Task to complete » The goal is to restate all of the records below word for word.

Data to use »
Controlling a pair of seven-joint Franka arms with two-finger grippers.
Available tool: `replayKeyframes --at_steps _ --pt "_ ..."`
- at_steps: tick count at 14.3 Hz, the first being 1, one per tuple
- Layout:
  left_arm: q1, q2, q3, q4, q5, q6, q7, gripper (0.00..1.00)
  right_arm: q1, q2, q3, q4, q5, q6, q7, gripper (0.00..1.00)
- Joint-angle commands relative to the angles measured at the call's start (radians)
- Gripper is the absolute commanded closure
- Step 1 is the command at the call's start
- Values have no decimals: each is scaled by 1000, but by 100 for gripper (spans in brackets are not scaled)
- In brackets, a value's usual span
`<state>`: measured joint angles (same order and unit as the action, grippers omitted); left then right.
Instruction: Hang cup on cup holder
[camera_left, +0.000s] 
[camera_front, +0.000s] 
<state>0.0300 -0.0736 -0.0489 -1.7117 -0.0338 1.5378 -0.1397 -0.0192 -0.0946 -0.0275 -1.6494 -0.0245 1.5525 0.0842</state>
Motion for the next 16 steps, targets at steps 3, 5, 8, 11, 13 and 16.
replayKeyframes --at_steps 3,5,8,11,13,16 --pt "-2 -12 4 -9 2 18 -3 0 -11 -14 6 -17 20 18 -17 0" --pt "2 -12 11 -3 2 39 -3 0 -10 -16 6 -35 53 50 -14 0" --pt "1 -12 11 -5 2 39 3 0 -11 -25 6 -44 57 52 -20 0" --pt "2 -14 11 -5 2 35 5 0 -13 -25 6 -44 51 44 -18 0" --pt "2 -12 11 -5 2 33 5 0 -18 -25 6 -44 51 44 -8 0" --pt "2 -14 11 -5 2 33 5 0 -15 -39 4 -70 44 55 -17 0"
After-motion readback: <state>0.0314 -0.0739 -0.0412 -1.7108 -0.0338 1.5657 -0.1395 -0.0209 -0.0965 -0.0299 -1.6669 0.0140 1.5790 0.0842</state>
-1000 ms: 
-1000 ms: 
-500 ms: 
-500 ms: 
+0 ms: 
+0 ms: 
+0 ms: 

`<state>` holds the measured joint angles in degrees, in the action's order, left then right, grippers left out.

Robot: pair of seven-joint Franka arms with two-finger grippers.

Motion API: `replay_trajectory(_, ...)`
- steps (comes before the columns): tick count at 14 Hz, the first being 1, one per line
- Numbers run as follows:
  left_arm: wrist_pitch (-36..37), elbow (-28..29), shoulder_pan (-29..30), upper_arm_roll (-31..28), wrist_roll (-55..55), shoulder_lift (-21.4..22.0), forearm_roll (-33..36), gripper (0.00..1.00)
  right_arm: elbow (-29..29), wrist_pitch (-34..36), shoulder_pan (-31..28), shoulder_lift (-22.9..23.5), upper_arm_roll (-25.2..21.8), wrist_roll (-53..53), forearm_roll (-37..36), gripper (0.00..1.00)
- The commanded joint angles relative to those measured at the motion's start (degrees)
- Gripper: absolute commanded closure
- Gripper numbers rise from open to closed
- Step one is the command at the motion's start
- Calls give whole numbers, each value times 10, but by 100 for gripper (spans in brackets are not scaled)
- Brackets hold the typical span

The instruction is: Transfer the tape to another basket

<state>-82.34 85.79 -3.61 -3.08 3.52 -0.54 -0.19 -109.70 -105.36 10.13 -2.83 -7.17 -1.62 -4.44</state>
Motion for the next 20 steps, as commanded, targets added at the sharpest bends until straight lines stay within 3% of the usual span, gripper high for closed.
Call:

Your solution »
Controlling a pair of seven-joint Franka arms with two-finger grippers.
Available tool: `replayKeyframes --at_steps _ --pt "_ ..."`
- at_steps: tick count at 14.3 Hz, the first being 1, one per tuple
- Layout:
  left_arm: q1, q2, q3, q4, q5, q6, q7, gripper (0.00..1.00)
  right_arm: q1, q2, q3, q4, q5, q6, q7, gripper (0.00..1.00)
- Joint-angle commands relative to the angles measured at the call's start (radians)
- Gripper is the absolute commanded closure
- Step 1 is the command at the call's start
- Values have no decimals: each is scaled by 1000, but by 100 for gripper (spans in brackets are not scaled)
- In brackets, a value's usual span
`<state>`: measured joint angles (same order and unit as the action, grippers omitted); left then right.
Instruction: Hang cup on cup holder
[camera_left, +0.000s] 
[camera_front, +0.000s] 
<state>0.0300 -0.0736 -0.0489 -1.7117 -0.0338 1.5378 -0.1397 -0.0192 -0.0946 -0.0275 -1.6494 -0.0245 1.5525 0.0842</state>
Motion for the next 16 steps, targets at steps 3, 5, 8, 11, 13 and 16.
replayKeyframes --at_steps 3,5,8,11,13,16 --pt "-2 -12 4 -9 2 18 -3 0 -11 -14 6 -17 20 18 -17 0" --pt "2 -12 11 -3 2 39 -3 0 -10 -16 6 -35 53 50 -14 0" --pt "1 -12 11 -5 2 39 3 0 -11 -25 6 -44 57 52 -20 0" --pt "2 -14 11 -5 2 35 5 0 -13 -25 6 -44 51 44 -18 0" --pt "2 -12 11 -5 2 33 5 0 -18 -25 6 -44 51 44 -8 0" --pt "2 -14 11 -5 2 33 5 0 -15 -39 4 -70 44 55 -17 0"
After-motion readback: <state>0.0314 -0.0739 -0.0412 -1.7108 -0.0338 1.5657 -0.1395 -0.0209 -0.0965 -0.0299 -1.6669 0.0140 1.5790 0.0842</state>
-1000 ms: 
-1000 ms: 
-500 ms: 
-500 ms: 
+0 ms: 
+0 ms: 
+0 ms: 

`<state>` holds the measured joint angles in degrees, in the action's order, left then right, grippers left out.

Robot: pair of seven-joint Franka arms with two-finger grippers.

Motion API: `replay_trajectory(_, ...)`
- steps (comes before the columns): tick count at 14 Hz, the first being 1, one per line
- Numbers run as follows:
  left_arm: wrist_pitch (-36..37), elbow (-28..29), shoulder_pan (-29..30), upper_arm_roll (-31..28), wrist_roll (-55..55), shoulder_lift (-21.4..22.0), forearm_roll (-33..36), gripper (0.00..1.00)
  right_arm: elbow (-29..29), wrist_pitch (-34..36), shoulder_pan (-31..28), shoulder_lift (-22.9..23.5), upper_arm_roll (-25.2..21.8), wrist_roll (-53..53), forearm_roll (-37..36), gripper (0.00..1.00)
- The commanded joint angles relative to those measured at the motion's start (degrees)
- Gripper: absolute commanded closure
- Gripper numbers rise from open to closed
- Step one is the command at the motion's start
- Calls give whole numbers, each value times 10, but by 100 for gripper (spans in brackets are not scaled)
- Brackets hold the typical span

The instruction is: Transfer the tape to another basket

<state>-82.34 85.79 -3.61 -3.08 3.52 -0.54 -0.19 -109.70 -105.36 10.13 -2.83 -7.17 -1.62 -4.44</state>
Motion for the next 20 steps, as commanded, targets added at the sharpest bends until straight lines stay within 3% of the usual span, gripper high for closed.
Call:

There is no more to add to the answer.